Young Missouri Confederate Soldier and his uniform

I will. It could be a few weeks
Be sure to keep us update as I am sure many of us would love to read it.

I will. I'm having to tweak it daily, as I keep stumbling on new, trivial, bits of information that 'have' to be added. It started off as notes to share with my buddy for the 'history of photography' display we are doing this summer, and to hand out to kids who visited our table, but it keeps growing. Civil War photo collecting is only a part of it - you guys are responsible for my interest in that area!

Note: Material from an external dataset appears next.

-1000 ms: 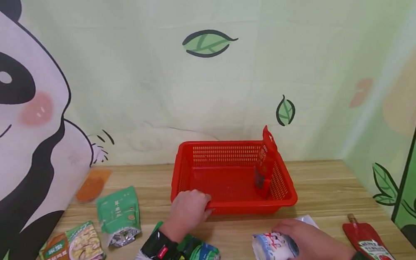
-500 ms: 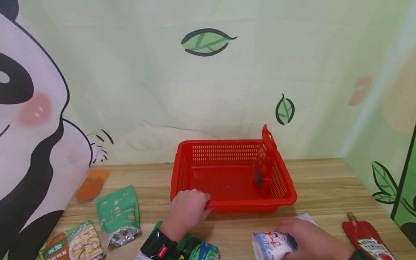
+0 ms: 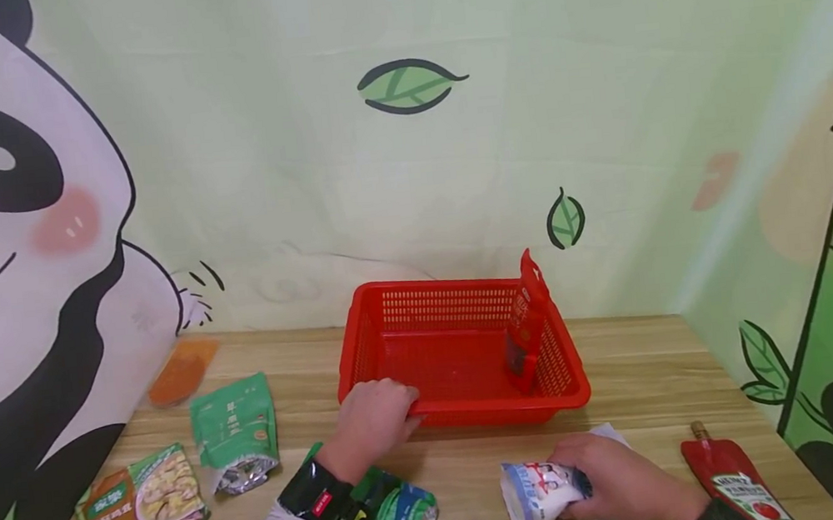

Our main areas of expertise are pre-wwi photography, only going back to 1860's albumen photos, although my friend has written books that contained quite a bit about dags and ambros. He got me into albumen collecting around 15 years ago and we've been doing card shows now for several years. With this paper I've tried to go non-technical with mainly hands-on information for collectors;i.e-if you want to know how any of the various photographs are created, you can pick up such information online.
 
We played football against Kemper Military School in High school. The Cadets wore long grey overcoats and we called them "Squirrels." And they called us "Boondogs." This was in the early 1970's
Booner remembers this with utmost clarity. The only rivalry which trumped the Squirrels and the Boondogs was between Kemper and Wentworth. OMIGOSH! That was a bloody rivalry!
 
background is questionable at best.

1860's photographic backdrops were indeed simpler then...but not in all cases. The more exclusive and popular photographers of the day were beginning to use and in some cases overuse props and backdrops. Check out the Frederic Gutekunst image below. In his day, which includes the era of Brady and Gardner, Gutekunst of Philadelphia was perhaps the most popular photographer in America.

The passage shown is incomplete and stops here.